- Prices up to 50% threaten Indian exporters and jobs.
- Failure of talks attributed to the errors of political judgment, to missed signals.
- The United States, India seeks to highlight the security partnership.
Washington / New Delhi: The doubling of American President Donald Trump’s prices on India’s goods at 50% came into force on Wednesday, degenerating tensions between the two largest democracies and strategic partners in the world.
A punitive price of 25% imposed due to Indian Russian oil purchases adds to the 25% price of Trump on many products from India. Total 50% tasks are needed for products such as clothing, precious stones and jewelry, shoes, sports items, furniture and chemicals – among the highest imposed by the United States and equal with Brazil and China.
The new prices threatens thousands of small exporters and jobs, especially in the original state of Prime Minister Narendra Modi, Gujarat.
An official of the Indian Ministry of Commerce said on condition of anonymity that exporters struck by prices would receive financial aid and would be encouraged to diversify in markets such as China, Latin America and the Middle East.
A customs and protection notice of American border to sender provides a three-week exemption for Indian products that have been loaded on a ship and in transit to the United States before the midnight deadline. These goods can still enter the United States at the lower price rates before 00h01 HA (0401 GMT) on September 17.
Steel, aluminum and derivative products, tourist vehicles, copper and other goods are also exempt from distinct products up to 50% under the national security law of article 232.
Managers of the Commercial Ministry of India claim that the average price on American imports is approximately 7.5%, while the office of the American commercial representative has highlighted rates of up to 100% on cars and an average applied rate of 39% on American agricultural products.
Failing
As midnight activation date approach, US officials did not offer any hope for India to avoid prices.
“Yes,” said the White House Commercial Advisor Peter Navarro when he was asked if the increased prices on exports linked to the United States of India would come into force as announced on Wednesday. He did not offer any other details.
Wednesday’s pricing decision follows five cycles of failed talks, during which Indian officials had pointed out the optimism that the American prices could be capped at 15%, the rate granted to the goods of certain other major American trade partners, including Japan, South Korea and the European Union.
Officials on both sides blamed the errors of political judgment and lacked signals for the breakdown of talks between the largest and fifth largest economies in the world.

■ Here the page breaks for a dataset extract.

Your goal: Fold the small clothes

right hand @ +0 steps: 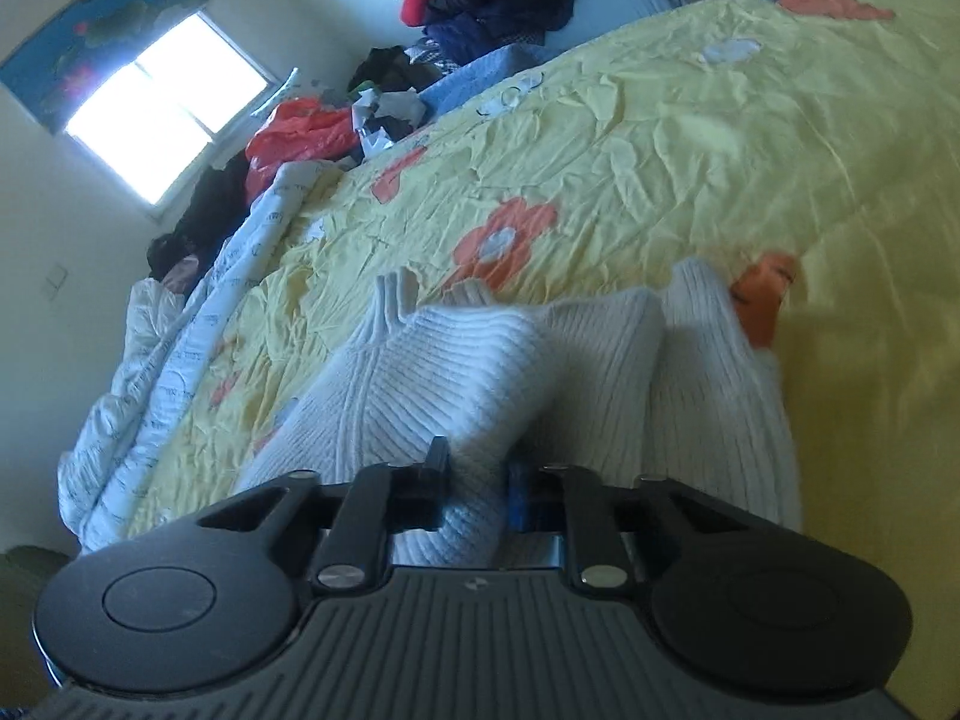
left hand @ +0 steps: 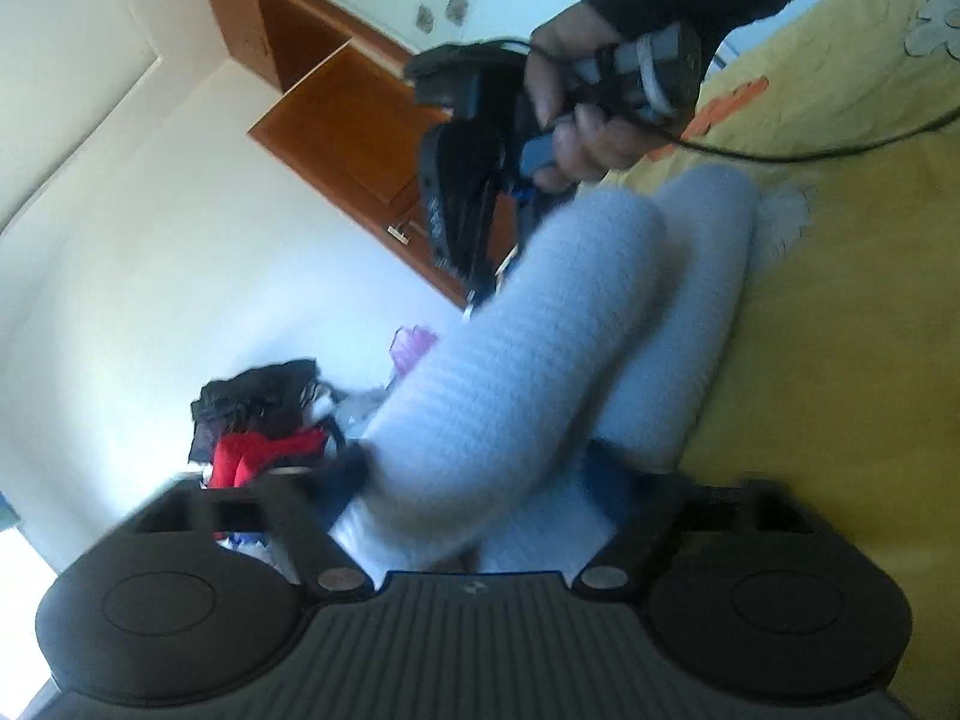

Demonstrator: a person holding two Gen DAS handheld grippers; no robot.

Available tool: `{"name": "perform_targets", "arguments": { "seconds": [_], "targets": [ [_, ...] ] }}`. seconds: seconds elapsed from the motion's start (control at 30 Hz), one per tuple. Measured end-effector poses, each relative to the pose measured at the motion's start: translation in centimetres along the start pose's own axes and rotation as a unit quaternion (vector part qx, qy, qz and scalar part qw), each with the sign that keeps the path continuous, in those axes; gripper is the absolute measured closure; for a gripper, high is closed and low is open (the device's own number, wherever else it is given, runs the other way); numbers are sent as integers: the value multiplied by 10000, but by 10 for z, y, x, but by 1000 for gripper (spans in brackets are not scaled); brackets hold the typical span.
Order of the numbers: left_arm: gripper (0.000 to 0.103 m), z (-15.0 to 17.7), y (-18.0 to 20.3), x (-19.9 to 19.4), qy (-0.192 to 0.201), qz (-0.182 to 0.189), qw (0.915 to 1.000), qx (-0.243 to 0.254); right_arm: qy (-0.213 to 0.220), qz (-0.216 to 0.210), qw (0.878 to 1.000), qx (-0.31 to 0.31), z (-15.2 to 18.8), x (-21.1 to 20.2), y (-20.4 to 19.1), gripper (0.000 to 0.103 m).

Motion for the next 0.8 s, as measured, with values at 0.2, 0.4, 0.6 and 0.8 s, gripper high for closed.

Their two -way product trade totaled $ 129 billion in 2024, with an American trade deficit of $ 45.8 billion, according to US Census Bureau data.
Exporting groups believe that increases could affect almost 55% of the $ 87 billion in India from India to the United States, while benefiting competitors such as Vietnam, Bangladesh and China.

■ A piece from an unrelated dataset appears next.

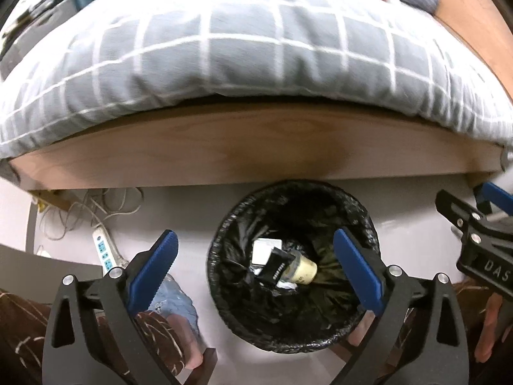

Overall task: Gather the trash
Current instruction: 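Move both tools back over the bed toward the brown box and bubble wrap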

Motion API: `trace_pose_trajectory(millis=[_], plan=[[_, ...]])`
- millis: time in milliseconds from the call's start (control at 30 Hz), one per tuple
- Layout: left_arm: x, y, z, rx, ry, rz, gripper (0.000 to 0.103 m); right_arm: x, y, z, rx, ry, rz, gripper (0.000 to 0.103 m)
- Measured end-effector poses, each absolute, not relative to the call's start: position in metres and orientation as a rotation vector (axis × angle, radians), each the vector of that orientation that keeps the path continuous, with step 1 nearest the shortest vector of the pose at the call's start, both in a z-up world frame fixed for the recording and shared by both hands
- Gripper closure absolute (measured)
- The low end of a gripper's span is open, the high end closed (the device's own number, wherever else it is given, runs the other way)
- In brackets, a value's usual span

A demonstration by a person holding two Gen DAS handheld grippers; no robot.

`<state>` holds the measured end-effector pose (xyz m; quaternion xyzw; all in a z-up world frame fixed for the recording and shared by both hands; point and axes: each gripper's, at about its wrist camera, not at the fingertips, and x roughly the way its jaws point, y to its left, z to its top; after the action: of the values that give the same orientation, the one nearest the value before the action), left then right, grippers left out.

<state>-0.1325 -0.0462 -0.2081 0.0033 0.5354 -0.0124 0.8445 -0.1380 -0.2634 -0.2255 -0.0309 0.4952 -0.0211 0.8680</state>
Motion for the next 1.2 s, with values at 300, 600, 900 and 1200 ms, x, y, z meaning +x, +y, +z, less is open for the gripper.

The prices supported at this rate could remove the growing attraction of India as an alternative manufacturing center for China for goods such as smartphones and electronics.
The dead end of the United States-Indus has raised questions about the broader relations between India and the United States, important security partners who share concerns about China.
However, on Tuesday, the US State Department and the Indian Ministry of External Affairs published identical statements saying that senior officials from ministries and defense services met on Monday and expressed “eagerness to continue to improve the extent and depth of the bilateral relationship”.
The two parties also reaffirmed their commitment to the Quad, a partnership that brings together the United States and India with Australia and Japan.